L’Espresso 20/12/2007, pag.167 Primo Di Nicola, 20 dicembre 2007
TRAMEZZINO
selvaggio. L’Espresso 20 dicembre 2007. il ristorante più affollato e confuso d’Italia. Quello dove tutti i giorni si riversano per il pranzo più di due milioni di lavoratori. Che non pagano direttamente, ma tirano fuori un trattato economico in miniatura: una triplice intesa che coinvolge aziende, il mediatore che si fa garante del patto e chi mette i piatti in tavola. Perché dietro i ticket lunch c’è tutto questo: una piramide più complessa di quella stampata sui dollari. Ben 24 aziende che si occupano di emettere i buoni pasti, addentando un mercato triplicato in sei anni: adesso vale 2,3 miliardi di euro. E dove si sta scatenando una guerra senza quartiere tra i colossi francesi del buono pasto e la resistenza delle imprese italiane.

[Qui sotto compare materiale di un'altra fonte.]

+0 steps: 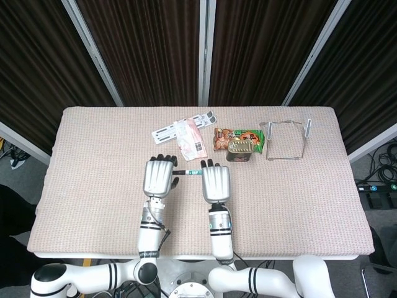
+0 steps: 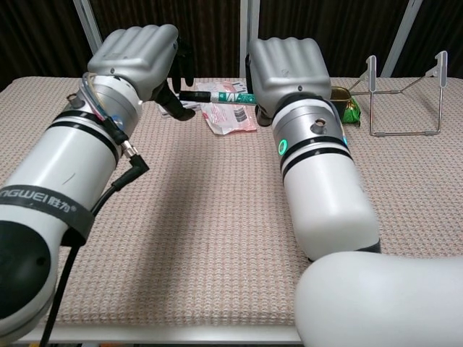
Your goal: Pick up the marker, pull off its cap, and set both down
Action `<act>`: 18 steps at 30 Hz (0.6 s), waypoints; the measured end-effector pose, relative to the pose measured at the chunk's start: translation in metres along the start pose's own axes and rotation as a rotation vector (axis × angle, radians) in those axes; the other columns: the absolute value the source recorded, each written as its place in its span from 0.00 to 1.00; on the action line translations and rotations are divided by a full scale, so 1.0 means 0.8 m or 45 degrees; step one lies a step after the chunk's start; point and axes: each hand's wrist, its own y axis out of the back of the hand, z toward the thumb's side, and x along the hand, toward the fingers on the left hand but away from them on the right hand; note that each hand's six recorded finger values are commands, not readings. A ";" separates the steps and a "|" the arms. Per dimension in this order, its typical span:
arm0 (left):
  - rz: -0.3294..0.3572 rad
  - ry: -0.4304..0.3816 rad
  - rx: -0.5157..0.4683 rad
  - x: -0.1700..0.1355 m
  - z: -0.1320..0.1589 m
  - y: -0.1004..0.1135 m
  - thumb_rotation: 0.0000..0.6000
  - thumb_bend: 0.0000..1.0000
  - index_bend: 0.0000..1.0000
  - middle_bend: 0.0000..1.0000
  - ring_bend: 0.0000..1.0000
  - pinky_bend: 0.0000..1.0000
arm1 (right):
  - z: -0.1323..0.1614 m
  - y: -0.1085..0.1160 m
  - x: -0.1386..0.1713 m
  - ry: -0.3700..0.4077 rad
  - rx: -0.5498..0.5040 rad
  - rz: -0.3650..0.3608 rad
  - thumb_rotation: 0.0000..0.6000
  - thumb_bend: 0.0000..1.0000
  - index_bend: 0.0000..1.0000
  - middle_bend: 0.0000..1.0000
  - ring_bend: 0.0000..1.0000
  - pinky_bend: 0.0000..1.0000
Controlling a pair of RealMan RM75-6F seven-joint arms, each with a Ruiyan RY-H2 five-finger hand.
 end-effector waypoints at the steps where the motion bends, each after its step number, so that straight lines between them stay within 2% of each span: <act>1: 0.000 0.004 0.008 0.000 -0.001 -0.001 1.00 0.19 0.51 0.53 0.44 0.55 | 0.001 0.000 0.000 0.002 0.001 -0.002 1.00 0.35 0.68 0.63 0.65 0.81; 13: -0.002 0.019 0.110 -0.007 -0.017 -0.002 1.00 0.22 0.54 0.56 0.47 0.56 | -0.002 -0.002 0.001 -0.002 0.029 -0.007 1.00 0.35 0.68 0.63 0.65 0.81; 18: -0.001 0.011 0.114 -0.007 -0.014 -0.003 1.00 0.24 0.55 0.56 0.48 0.57 | 0.000 -0.004 0.001 0.000 0.030 -0.001 1.00 0.35 0.69 0.63 0.65 0.81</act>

Ovviamente la torta più grande è quella servita dallo Stato, che deve apparecchiare per tutti i dipendenti delle pubbliche amministrazioni e quindi di fatto stabilisce i parametri del mercato. La Consip nella veste di superchef ha appena assegnato un contratto di quasi un miliardo, aprendo una guerra senza quartiere per l’ultimo libretto di ticket. Ci sono ribassi da capogiro, anche del venti per cento e la caccia a ogni possibile servizio accessorio come le inserzioni pubblicitarie sui tagliandi o l’offerta di contabilità ai ristoratori. Tutto pur di abbassare qualche centesimo di costi. La Consip a settembre ha assegnato quasi tutti i lotti della grande abbuffata a un pool di società francesi, i nomi più noti. A questo punto per gli italiani la gara è diventata una lotta per la sopravvivenza: si sono rivolti al Tar riuscendo a bloccare il contratto e invocano l’Antitrust per impedire ’un monopolio’ transalpino. Una paralisi che però adesso potrebbe aprire le porte al caos.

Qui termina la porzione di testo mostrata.